**TO DO**. Check each line of the material. Copy those containing "blue".

### INPUT FOR THIS TASK ###

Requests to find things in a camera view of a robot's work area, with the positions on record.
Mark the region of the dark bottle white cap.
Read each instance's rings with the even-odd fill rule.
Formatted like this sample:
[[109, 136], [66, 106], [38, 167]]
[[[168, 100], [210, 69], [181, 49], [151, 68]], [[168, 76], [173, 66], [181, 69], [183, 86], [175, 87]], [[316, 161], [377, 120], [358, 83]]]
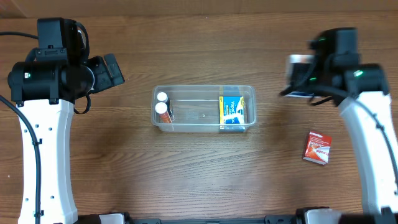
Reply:
[[170, 104], [170, 99], [168, 97], [168, 95], [166, 94], [166, 92], [160, 91], [157, 94], [157, 101], [158, 102], [163, 102], [167, 105], [167, 110], [168, 113], [170, 115], [171, 118], [173, 118], [173, 113], [172, 113], [172, 108], [171, 108], [171, 104]]

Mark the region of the orange tube white cap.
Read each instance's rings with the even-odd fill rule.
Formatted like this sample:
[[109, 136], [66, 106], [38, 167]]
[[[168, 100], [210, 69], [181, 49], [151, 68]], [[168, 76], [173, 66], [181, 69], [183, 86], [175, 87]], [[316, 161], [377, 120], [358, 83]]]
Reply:
[[168, 106], [164, 102], [159, 102], [155, 105], [155, 112], [159, 115], [160, 120], [163, 123], [171, 124], [172, 119], [168, 111]]

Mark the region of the red white small box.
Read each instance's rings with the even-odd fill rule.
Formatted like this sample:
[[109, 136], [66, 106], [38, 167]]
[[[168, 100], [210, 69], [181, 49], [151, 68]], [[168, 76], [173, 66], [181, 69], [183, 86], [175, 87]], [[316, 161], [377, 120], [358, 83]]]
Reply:
[[329, 160], [331, 147], [330, 136], [310, 131], [307, 135], [307, 142], [303, 150], [302, 159], [325, 165]]

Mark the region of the blue yellow VapoDrops box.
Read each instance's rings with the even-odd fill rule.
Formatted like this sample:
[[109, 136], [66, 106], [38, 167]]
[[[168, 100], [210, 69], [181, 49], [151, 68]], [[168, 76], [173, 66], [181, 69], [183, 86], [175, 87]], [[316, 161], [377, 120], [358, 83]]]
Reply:
[[220, 96], [220, 124], [244, 124], [244, 98]]

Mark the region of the white blue Hansaplast box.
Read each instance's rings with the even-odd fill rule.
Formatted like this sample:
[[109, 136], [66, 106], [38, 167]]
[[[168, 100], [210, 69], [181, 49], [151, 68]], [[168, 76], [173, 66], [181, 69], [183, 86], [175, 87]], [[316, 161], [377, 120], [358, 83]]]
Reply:
[[290, 92], [290, 93], [286, 94], [285, 97], [291, 97], [291, 98], [319, 98], [320, 96], [317, 96], [314, 93], [293, 91], [293, 92]]

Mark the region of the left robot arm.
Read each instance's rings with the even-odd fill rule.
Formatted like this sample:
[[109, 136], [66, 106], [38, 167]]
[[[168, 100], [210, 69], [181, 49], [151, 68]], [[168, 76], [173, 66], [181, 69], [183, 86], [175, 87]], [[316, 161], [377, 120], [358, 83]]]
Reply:
[[75, 102], [124, 83], [113, 54], [90, 57], [85, 27], [58, 18], [37, 21], [38, 47], [8, 75], [8, 107], [19, 117], [23, 201], [19, 223], [128, 223], [124, 212], [79, 215], [70, 171]]

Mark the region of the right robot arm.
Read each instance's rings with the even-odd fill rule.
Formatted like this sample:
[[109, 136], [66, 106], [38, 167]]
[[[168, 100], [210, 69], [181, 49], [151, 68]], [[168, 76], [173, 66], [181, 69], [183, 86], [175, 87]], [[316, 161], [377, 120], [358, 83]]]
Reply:
[[354, 27], [325, 30], [309, 48], [310, 55], [289, 55], [287, 87], [280, 95], [338, 107], [358, 165], [363, 213], [300, 208], [292, 223], [397, 223], [397, 137], [383, 68], [361, 63]]

###

**TASK RESULT**.
Mark the region of the blue yellow VapoDrops box.
Mark the region of the white blue Hansaplast box.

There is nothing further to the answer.